In [1]:
# import std libraries
import os, sys
import csv
import numpy as np
from multiprocessing import Pool, TimeoutError
from functools import partial

# Create model from training file

In [2]:
def read_from_csv(file_path):
    """
    returns:
        - label "cell_id" + list of feature labels
        - cell_id + vector of features + class
    """
    cell_id_and_features_labels = []
    cell_counts = []
    with open(file_path) as csvfile:
        # read the file into rows
        rows = csv.reader(csvfile, delimiter='\t')

        # get labels
        count = 0
        for row in rows:
            if count == 0:
                cell_id_and_features_labels = row
            else:
                cell_counts.append(row)
            count += 1

    return cell_id_and_features_labels[:-1], cell_counts

def extract_features_and_classes(file_path):
    """
    Read the CSV at file_path
    and returns X and y
    """
    # contains the "cell_id" label + all the other feature labels
    cell_id_and_features_labels = []

    # contains the row
    # each row represents the features vector of a cell
    # x[i] where x is the features vector is the count of how many POIs
    # there are in that cell
    cell_counts = []

    cell_id_and_features_labels, cell_counts = read_from_csv(file_path)

    training_classes = [x[-1] for x in cell_counts]
    training_classes_without_duplicates = list(set(training_classes))
    
# DEBUG:    print("number of features", len(cell_id_and_features_labels) - 1)
# DEBUG:   print("number of classes", len(training_classes_without_duplicates))   
    
    # from each row
    xs = [x[1:-1] for x in cell_counts] # remove cell_id and y

    # note, first element of xs corresponds to first in ys and so on
    # this because with list comprehension, order is preserved

    # note that, we need that all elements in xs are integers
    # and, because we read it from CSV actually are strings
    # to convert them
    xs = [list(map(int, x)) for x in xs]

    # convert xs and ys to numpy arrays    
    X = np.array(xs)
    y = training_classes
    
    return X, y

In [3]:
# define the training file
training_file_path = '../../../data/w2v_urban/mdetail/baseline/training200.csv'
X_train, y_train = extract_features_and_classes(training_file_path)

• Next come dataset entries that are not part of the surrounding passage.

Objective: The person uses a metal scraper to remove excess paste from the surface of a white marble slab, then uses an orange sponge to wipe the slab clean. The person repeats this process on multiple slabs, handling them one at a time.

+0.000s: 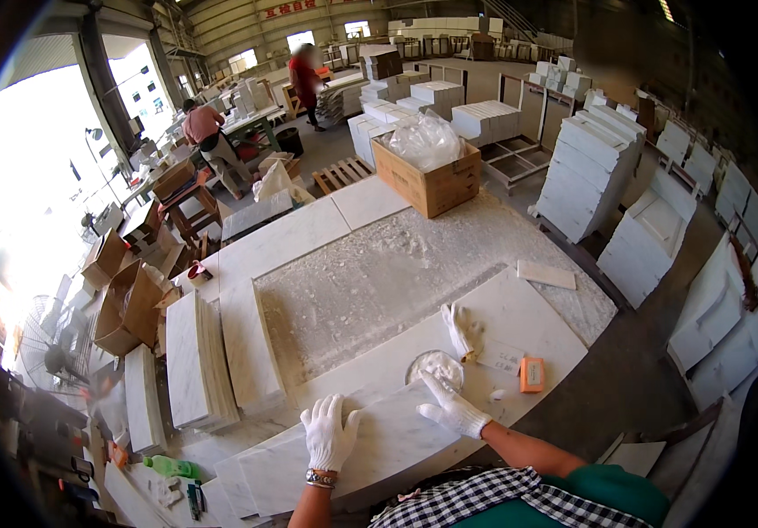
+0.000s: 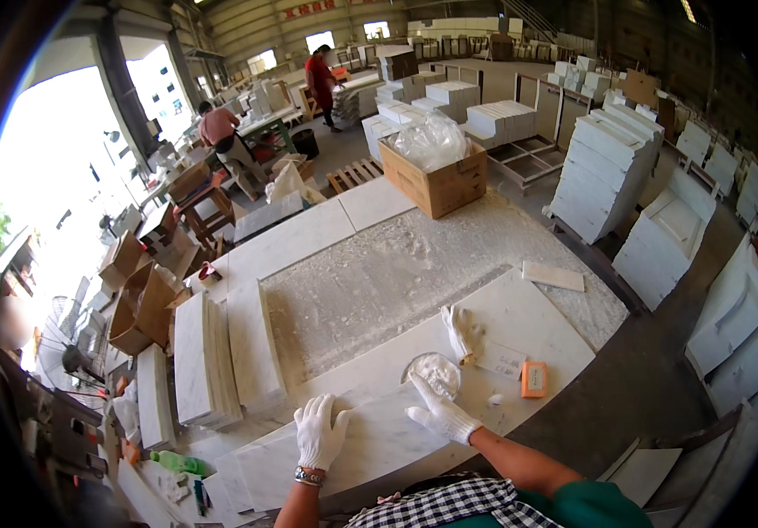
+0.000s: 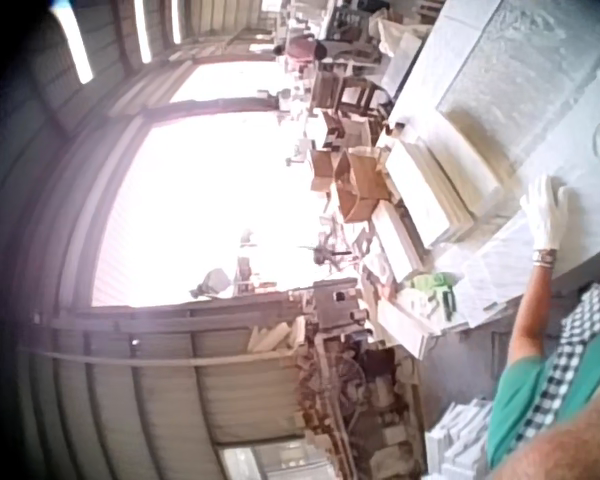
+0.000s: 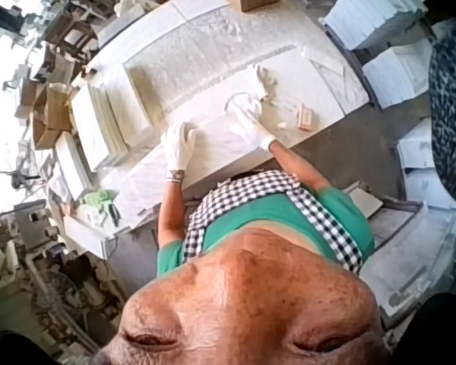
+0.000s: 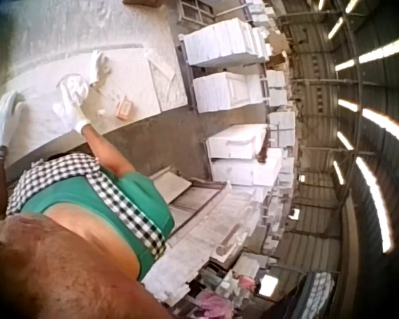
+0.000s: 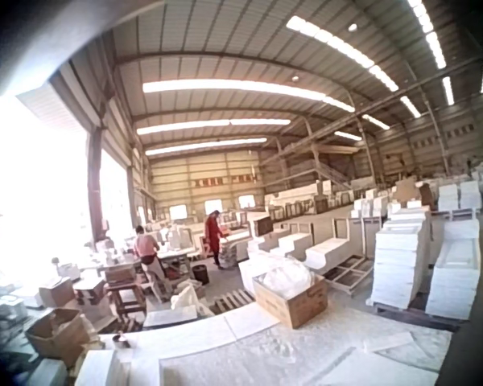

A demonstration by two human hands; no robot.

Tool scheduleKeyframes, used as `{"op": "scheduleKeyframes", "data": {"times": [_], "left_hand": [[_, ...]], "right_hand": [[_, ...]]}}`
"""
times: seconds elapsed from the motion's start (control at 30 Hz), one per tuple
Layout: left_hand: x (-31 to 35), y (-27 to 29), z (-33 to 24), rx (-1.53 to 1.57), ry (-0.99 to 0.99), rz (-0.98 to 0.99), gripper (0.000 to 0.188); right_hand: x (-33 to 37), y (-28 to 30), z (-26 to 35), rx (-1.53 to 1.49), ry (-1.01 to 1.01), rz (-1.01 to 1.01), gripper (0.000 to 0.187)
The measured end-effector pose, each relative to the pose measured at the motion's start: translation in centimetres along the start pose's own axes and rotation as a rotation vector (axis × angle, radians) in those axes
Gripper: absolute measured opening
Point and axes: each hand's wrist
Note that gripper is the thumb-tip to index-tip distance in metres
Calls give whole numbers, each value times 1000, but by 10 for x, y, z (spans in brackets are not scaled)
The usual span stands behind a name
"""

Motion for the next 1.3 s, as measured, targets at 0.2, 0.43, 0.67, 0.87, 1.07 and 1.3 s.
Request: {"op": "scheduleKeyframes", "data": {"times": [0.2,0.43,0.67,0.87,1.07,1.3], "left_hand": [[0,6,-6,1,16,-4,40],[0,10,-10,29,-5,-42,40],[2,11,-14,32,18,-12,41],[2,11,-15,14,38,9,41],[-5,6,-24,30,15,-5,42],[-3,4,-18,-17,51,-10,41]], "right_hand": [[5,1,4,91,42,-37,81],[8,5,0,208,130,-74,80],[9,8,-1,223,97,-29,76],[17,8,-5,252,193,-125,71],[21,21,-5,252,137,-118,64],[59,70,-13,-101,59,-104,43]]}}
Point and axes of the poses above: each hand's wrist, its own x-axis away from the middle knuckle, its own y-axis out of the back of the hand, z = x × y, and after that the axes turned 3 degrees about -y, right-handed
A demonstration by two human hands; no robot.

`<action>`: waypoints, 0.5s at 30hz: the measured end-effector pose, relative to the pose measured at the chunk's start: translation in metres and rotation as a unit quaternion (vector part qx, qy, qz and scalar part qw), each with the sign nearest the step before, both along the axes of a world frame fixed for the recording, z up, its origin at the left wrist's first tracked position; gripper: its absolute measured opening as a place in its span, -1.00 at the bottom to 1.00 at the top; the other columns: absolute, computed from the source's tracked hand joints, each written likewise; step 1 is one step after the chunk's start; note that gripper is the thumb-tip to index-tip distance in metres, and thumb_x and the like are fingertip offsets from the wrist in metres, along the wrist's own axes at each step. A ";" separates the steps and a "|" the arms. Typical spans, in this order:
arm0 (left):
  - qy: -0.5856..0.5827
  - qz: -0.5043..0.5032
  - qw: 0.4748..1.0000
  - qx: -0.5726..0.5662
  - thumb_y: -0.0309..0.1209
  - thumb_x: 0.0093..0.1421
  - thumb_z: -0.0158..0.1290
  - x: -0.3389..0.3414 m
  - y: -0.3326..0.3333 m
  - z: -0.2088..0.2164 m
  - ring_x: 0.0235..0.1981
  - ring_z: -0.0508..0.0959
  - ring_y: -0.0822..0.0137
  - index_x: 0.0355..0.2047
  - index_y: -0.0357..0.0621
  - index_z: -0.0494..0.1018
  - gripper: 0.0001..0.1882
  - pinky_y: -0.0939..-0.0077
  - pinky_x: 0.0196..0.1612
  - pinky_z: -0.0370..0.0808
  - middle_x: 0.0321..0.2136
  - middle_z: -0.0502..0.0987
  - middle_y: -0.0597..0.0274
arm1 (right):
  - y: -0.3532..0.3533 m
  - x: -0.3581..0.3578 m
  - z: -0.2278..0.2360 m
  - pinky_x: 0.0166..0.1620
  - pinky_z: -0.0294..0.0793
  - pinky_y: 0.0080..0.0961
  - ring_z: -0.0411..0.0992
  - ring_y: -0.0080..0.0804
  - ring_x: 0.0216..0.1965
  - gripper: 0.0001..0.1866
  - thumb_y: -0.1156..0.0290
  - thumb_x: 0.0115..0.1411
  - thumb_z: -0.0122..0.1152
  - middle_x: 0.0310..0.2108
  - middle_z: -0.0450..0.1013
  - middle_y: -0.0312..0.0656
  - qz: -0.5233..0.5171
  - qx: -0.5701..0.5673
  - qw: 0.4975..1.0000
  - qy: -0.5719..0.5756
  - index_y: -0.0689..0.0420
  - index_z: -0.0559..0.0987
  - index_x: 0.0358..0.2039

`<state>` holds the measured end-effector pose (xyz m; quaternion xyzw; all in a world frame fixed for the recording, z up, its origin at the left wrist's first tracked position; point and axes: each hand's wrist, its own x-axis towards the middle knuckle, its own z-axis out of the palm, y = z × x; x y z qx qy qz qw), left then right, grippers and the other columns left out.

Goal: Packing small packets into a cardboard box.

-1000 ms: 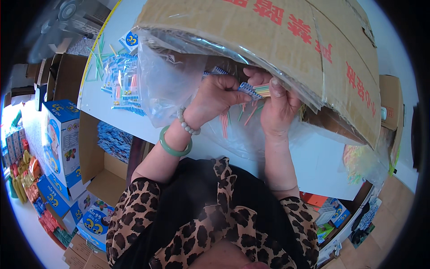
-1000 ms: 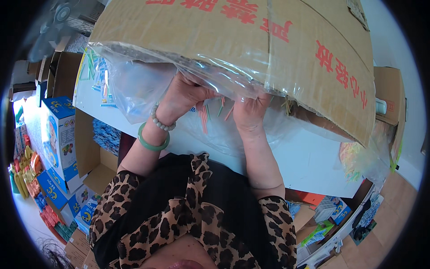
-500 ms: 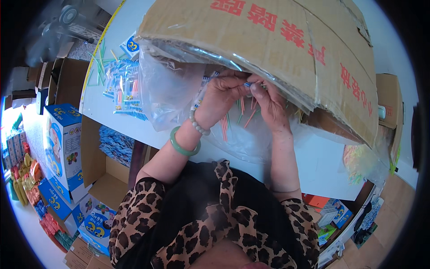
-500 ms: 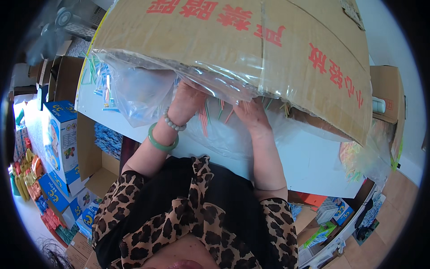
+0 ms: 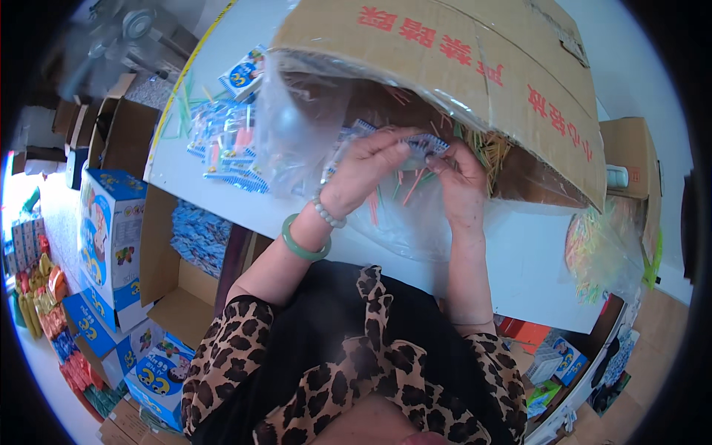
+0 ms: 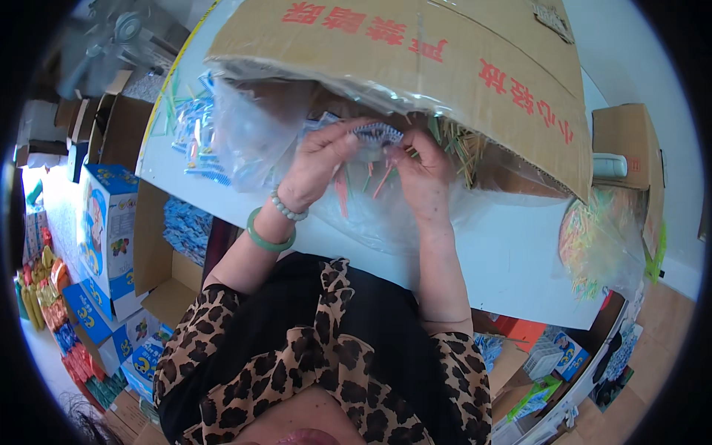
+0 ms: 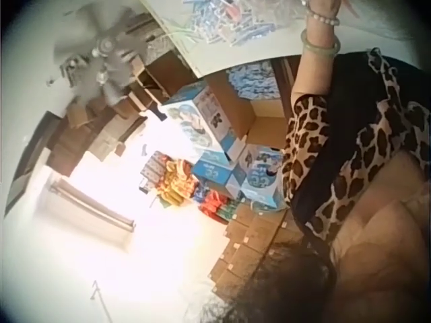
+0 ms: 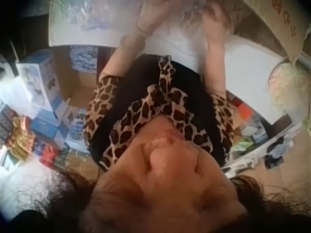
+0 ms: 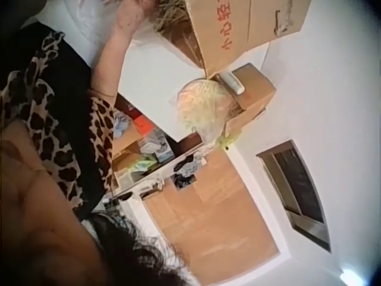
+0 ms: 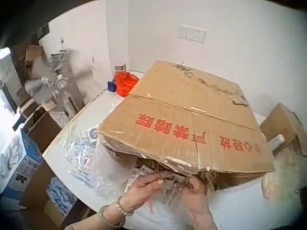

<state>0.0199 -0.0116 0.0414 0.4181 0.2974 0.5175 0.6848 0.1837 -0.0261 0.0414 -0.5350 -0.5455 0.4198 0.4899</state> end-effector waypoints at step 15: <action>0.279 0.205 0.933 0.100 -0.56 0.02 0.07 -0.129 -0.090 0.029 -0.50 0.44 0.47 -0.48 -0.26 0.51 -0.95 0.60 -0.44 0.34 -0.54 0.47 0.29 | -0.061 -0.154 -0.010 -0.38 0.36 -0.64 0.36 -0.64 -0.47 -0.84 0.47 0.08 0.13 -0.49 0.43 -0.32 0.261 -0.167 0.938 0.155 0.29 0.50 -0.35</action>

test_file_path = '../../../data/w2v_urban/mdetail/baseline/test200.csv'
X_test, y_test = extract_features_and_classes(test_file_path)

# Create a SVM model

In [4]:
from sklearn.svm import SVC
import itertools
from sklearn import model_selection, metrics

def divide_sets_by_index(dataset, training_index, test_index):
    training_set = []
    test_set = []
    
    for i in range(len(dataset)):
        if i in training_index:
            training_set.append(dataset[i])
        else:
            test_set.append(dataset[i])
    
    return training_set, test_set

def inner_cross_process(combination_parameters, X_train, y_train):
    cvalue, gammavalue = combination_parameters

    innerf1 = []
    skf = model_selection.StratifiedKFold(n_splits=5, random_state=1234, shuffle=True)
    
    for train_indexes, test_indexes in skf.split(X_train, y_train):

        X2_train, X2_test = divide_sets_by_index(X_train, train_indexes, test_indexes)
        y2_train, y2_test = divide_sets_by_index(y_train, train_indexes, test_indexes)

        sclf = SVC(C=cvalue, kernel='rbf', gamma=gammavalue)
        sclf.fit(X2_train, y2_train)

        ipred = sclf.predict(X2_test)
        innerf1.append(metrics.f1_score(ipred, y2_test, average="macro"))
                         
    return combination_parameters, np.mean(innerf1)    

def innerFoldCrossValidation(X_train, y_train):
    
    # Values of C which I have to test
    Cvalues = [1e-02, 1e-01, 1e00, 1e01, 1e02]
    
    # Values of Gamma which I have to test
    Gammavalues = [1e-02, 1e-01, 1e00, 1e01, 1e02]
    
    # Get the combination of Cs and Gamma parameters
    combination_parameters = list(itertools.product(Cvalues, Gammavalues))
    
    with Pool(processes=4) as pool:
        combination_and_scores = pool.map(partial(inner_cross_process, X_train=X_train, y_train=y_train), combination_parameters)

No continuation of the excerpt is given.